• **Task directions**: Repeat exactly, please, the lines that begin at the start of the listing and end at the line holding "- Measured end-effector".

• **Recorded data**:
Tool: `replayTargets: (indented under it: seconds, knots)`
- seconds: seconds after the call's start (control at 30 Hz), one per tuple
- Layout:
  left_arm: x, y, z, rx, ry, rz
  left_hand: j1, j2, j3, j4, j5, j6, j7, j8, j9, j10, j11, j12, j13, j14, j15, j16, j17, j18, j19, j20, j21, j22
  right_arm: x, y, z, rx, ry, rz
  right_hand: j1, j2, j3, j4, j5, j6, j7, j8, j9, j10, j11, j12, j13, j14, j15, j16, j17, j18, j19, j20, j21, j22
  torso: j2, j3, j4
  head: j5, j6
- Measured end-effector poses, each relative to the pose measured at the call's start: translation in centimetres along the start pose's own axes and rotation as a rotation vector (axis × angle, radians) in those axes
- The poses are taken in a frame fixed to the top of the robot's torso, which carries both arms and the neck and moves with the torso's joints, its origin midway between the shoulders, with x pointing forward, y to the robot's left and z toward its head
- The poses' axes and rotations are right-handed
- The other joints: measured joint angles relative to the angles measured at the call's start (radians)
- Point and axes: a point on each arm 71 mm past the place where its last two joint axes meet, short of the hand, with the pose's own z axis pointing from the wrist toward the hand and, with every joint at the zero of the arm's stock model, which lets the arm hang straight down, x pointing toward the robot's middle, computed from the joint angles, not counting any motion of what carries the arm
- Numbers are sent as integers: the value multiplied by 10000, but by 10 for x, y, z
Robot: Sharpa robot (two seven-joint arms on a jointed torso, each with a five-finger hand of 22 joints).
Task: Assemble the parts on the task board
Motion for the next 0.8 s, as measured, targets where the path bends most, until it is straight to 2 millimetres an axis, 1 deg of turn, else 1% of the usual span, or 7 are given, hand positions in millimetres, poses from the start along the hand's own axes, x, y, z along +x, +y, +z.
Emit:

• **Exercise result**:
Tool: `replayTargets: (indented under it: seconds, knots)`
- seconds: seconds after the call's start (control at 30 Hz), one per tuple
- Layout:
  left_arm: x, y, z, rx, ry, rz
  left_hand: j1, j2, j3, j4, j5, j6, j7, j8, j9, j10, j11, j12, j13, j14, j15, j16, j17, j18, j19, j20, j21, j22
  right_arm: x, y, z, rx, ry, rz
  right_hand: j1, j2, j3, j4, j5, j6, j7, j8, j9, j10, j11, j12, j13, j14, j15, j16, j17, j18, j19, j20, j21, j22
  torso: j2, j3, j4
  head: j5, j6
- Measured end-effector poses, each relative to the pose measured at the call's start: translation in centimetres along the start pose's own axes and rotation as a rotation vector (axis × angle, radians) in those axes

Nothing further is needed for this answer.